WORK ITEM: Start with the first line of the material. Repeat each line exactly through the one that contains "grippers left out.".

RECORDS SHOWN:
◆ ◆ ◆ ◆ ◆ ◆ ◆
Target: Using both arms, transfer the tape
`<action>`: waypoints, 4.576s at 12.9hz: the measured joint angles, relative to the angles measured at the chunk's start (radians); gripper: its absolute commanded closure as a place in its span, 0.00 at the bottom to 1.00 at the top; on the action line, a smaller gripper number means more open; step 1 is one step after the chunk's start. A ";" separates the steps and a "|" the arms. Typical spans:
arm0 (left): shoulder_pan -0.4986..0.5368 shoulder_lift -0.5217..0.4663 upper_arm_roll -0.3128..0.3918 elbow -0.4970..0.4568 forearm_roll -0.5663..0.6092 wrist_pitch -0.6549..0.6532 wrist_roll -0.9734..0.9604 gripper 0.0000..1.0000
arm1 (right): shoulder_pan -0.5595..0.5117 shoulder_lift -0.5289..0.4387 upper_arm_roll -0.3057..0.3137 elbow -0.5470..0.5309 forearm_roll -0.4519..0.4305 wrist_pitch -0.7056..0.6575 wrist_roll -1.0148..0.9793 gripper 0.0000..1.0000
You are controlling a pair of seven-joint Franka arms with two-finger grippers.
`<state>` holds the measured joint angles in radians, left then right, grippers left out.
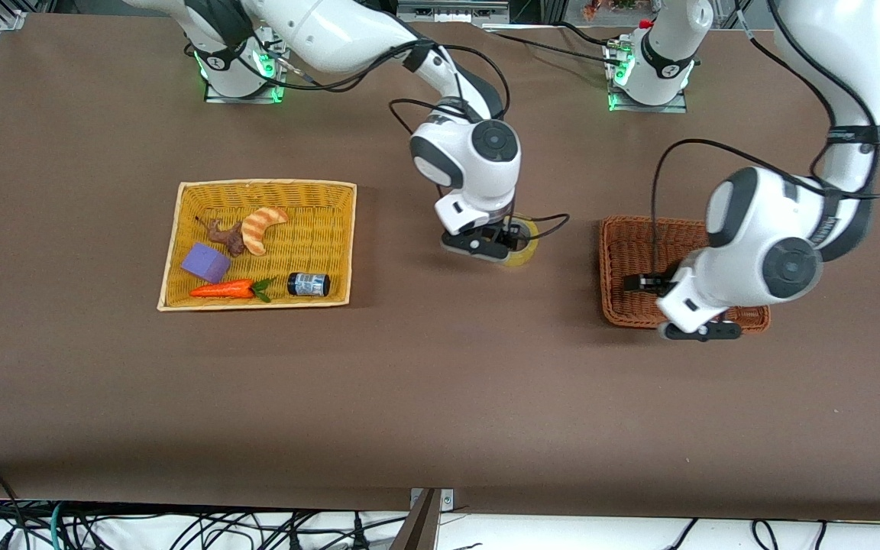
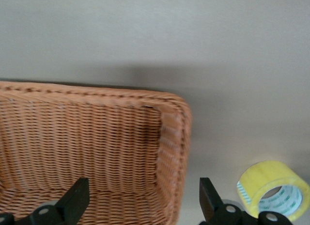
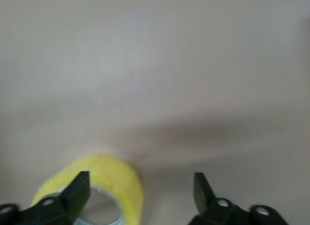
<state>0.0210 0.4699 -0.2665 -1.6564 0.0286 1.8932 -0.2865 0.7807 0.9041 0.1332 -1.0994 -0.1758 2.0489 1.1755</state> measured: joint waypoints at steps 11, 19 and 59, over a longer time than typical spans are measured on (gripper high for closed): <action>0.024 -0.001 -0.275 -0.226 0.129 0.251 -0.437 0.00 | -0.325 -0.549 -0.115 -0.311 0.181 -0.294 -0.845 0.01; 0.020 0.014 -0.337 -0.434 0.335 0.505 -0.699 0.00 | -0.648 -0.872 -0.092 -0.609 0.184 -0.314 -1.146 0.01; 0.116 -0.119 -0.109 -0.058 0.173 -0.088 0.152 1.00 | -0.703 -0.831 -0.107 -0.498 0.180 -0.368 -1.137 0.00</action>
<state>0.1374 0.3512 -0.3757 -1.7140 0.2018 1.8051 -0.1342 0.0778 0.0734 0.0260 -1.5977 0.0046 1.6809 0.0388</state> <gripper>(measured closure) 0.771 0.000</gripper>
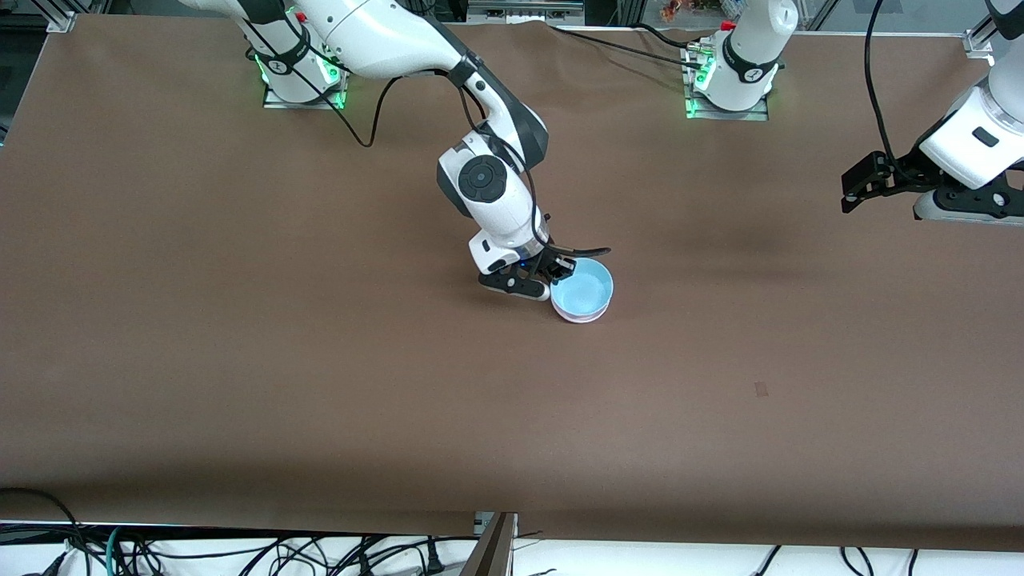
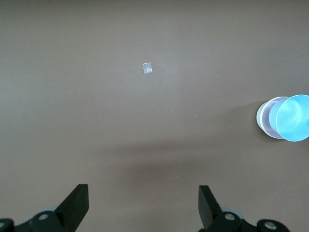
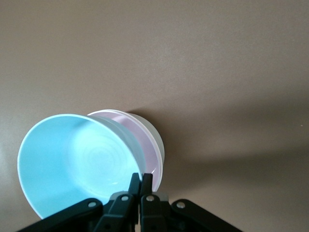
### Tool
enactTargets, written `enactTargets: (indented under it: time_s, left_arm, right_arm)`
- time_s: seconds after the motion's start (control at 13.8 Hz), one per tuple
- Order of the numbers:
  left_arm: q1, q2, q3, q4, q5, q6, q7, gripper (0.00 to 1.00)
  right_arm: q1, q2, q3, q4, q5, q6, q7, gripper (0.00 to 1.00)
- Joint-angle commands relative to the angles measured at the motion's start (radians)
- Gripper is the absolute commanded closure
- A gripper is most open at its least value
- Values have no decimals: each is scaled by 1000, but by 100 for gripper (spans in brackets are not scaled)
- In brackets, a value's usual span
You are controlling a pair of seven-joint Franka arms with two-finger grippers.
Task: Stack pink and blue bowls on white bowl
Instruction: 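Lower the blue bowl into the pink bowl with the right gripper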
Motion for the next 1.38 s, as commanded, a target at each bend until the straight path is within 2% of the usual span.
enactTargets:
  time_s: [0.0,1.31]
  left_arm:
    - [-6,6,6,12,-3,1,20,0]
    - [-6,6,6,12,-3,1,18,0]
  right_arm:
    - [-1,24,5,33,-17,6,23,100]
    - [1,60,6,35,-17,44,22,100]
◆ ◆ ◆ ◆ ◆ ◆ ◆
ANSWER BOX:
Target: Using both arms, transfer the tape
`<action>`: waypoints, 4.576s at 12.9hz: the measured joint angles, relative to the angles measured at the chunk's start (radians); gripper: its absolute commanded closure as a place in its span, 0.00 at the bottom to 1.00 at the top; on the action line, a smaller gripper number means more open; step 1 is one step after the chunk's start. A ";" separates the steps and a "|" the arms. Typical spans:
arm0 (left): shoulder_pan -0.4986..0.5368 shoulder_lift -0.5217..0.4663 upper_arm_roll -0.3128..0.3918 elbow -0.4970..0.4568 forearm_roll -0.5663..0.6092 wrist_pitch -0.6549..0.6532 wrist_roll -0.9734..0.9604 gripper 0.0000..1.0000
arm1 (right): shoulder_pan -0.5595..0.5117 shoulder_lift -0.5289..0.4387 upper_arm_roll -0.3057..0.3137 elbow -0.5470..0.5309 forearm_roll -0.4519..0.4305 wrist_pitch -0.7056..0.6575 wrist_roll -1.0148..0.9793 gripper 0.0000..1.0000
You are controlling a pair of seven-joint Franka arms with two-finger grippers.
`<state>` holds the measured joint angles in radians, left then right, grippers left out.

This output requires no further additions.